**What this task involves**:
What is needed is an exact transcription of the line with "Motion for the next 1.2" and all the lines that follow it in the entries below; add nothing else.
[[ Data supplied open ]]
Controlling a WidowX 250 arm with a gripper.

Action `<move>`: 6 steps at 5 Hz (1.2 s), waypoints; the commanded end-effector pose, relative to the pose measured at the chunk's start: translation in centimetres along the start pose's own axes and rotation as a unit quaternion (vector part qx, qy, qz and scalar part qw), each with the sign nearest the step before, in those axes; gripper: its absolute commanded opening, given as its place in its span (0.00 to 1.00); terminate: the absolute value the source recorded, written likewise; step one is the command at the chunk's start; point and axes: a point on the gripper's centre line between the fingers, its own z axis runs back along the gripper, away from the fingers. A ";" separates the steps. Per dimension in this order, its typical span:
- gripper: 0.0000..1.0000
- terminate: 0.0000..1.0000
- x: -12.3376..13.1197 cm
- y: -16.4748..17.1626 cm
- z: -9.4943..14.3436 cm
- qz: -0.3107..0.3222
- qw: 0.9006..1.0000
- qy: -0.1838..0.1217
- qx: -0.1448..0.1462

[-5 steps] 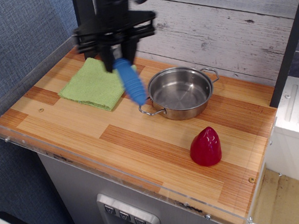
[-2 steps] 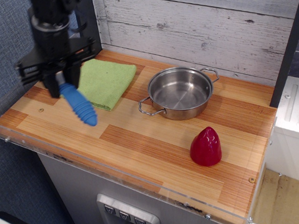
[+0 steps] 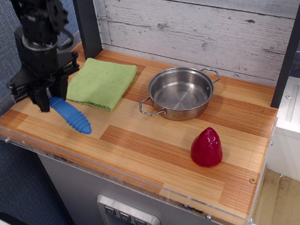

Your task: Move fork to bottom left of table, prongs pointing left.

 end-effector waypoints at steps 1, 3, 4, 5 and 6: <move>0.00 0.00 0.1 0.9 -2.3 0.055 0.998 -0.013 0.012; 0.00 0.00 -0.2 0.5 -2.9 0.083 0.996 -0.017 0.036; 0.00 0.00 -0.3 0.6 -3.0 0.086 0.996 -0.014 0.036; 1.00 0.00 -0.1 0.6 -2.8 0.082 0.996 -0.007 0.028; 1.00 0.00 0.1 0.7 -2.1 0.078 0.997 -0.005 0.031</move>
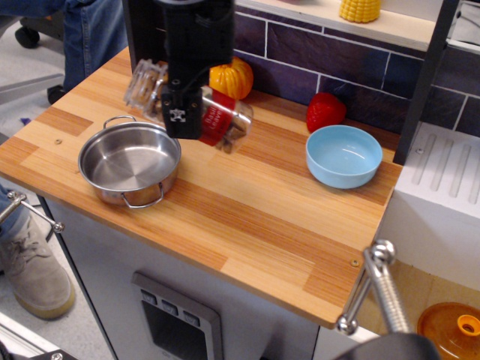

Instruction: Pour almonds in pot

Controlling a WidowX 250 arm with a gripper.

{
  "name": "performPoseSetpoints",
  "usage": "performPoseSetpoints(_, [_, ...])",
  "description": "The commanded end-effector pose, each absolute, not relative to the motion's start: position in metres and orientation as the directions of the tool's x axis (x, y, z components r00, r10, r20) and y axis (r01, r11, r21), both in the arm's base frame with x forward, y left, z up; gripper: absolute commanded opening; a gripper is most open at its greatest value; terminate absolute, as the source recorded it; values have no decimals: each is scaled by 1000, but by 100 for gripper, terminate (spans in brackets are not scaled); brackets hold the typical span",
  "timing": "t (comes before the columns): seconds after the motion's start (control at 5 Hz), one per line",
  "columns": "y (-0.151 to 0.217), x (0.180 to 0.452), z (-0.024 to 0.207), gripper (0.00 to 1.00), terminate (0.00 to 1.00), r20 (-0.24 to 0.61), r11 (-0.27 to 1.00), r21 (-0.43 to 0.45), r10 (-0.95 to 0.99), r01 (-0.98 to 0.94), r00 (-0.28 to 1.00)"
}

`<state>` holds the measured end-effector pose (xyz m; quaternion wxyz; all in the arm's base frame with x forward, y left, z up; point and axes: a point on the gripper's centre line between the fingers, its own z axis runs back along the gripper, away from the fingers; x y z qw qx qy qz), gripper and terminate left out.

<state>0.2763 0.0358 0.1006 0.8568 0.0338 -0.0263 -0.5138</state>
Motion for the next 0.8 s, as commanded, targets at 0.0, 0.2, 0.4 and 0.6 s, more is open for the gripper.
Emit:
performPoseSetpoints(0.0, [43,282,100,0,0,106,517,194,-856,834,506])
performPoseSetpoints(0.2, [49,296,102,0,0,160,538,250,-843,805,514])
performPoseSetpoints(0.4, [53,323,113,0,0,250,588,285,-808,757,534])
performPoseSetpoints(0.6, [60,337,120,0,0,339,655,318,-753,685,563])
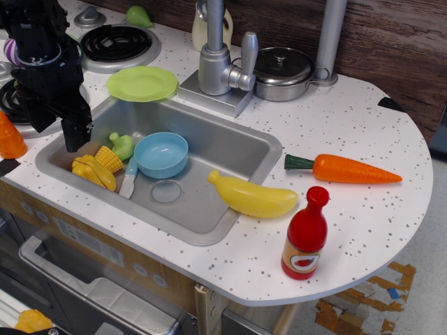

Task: Put banana on plate

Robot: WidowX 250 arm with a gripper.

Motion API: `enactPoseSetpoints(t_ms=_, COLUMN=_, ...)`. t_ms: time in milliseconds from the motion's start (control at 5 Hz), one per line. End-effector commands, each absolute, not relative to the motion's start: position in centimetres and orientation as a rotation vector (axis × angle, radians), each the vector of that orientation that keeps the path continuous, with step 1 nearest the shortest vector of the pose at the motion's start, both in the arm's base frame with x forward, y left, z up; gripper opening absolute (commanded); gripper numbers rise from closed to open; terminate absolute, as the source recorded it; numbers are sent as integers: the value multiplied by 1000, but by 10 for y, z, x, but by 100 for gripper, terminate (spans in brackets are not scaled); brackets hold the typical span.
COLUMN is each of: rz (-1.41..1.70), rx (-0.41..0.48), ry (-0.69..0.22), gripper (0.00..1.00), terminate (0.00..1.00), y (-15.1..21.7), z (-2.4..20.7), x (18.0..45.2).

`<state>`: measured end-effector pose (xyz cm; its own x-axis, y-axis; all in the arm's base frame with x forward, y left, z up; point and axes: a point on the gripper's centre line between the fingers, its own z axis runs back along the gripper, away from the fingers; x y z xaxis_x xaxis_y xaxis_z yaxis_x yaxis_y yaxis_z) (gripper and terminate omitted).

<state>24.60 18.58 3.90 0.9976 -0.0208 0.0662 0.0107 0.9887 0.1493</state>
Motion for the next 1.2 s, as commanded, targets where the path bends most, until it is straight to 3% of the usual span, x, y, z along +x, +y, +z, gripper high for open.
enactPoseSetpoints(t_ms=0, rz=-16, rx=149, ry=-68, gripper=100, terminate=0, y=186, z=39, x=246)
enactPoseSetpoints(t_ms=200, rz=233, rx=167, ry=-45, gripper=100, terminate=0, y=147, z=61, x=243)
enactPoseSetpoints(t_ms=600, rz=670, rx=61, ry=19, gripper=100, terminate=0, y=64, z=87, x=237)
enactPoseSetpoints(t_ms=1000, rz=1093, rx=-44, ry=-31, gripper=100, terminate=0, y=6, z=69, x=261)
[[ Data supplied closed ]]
**Answer box**:
Motion for the next 1.2 s, as commanded, targets where the path bends most, until it is straight to 3% of the usual span, x, y, z along +x, +y, +z, gripper high for open.
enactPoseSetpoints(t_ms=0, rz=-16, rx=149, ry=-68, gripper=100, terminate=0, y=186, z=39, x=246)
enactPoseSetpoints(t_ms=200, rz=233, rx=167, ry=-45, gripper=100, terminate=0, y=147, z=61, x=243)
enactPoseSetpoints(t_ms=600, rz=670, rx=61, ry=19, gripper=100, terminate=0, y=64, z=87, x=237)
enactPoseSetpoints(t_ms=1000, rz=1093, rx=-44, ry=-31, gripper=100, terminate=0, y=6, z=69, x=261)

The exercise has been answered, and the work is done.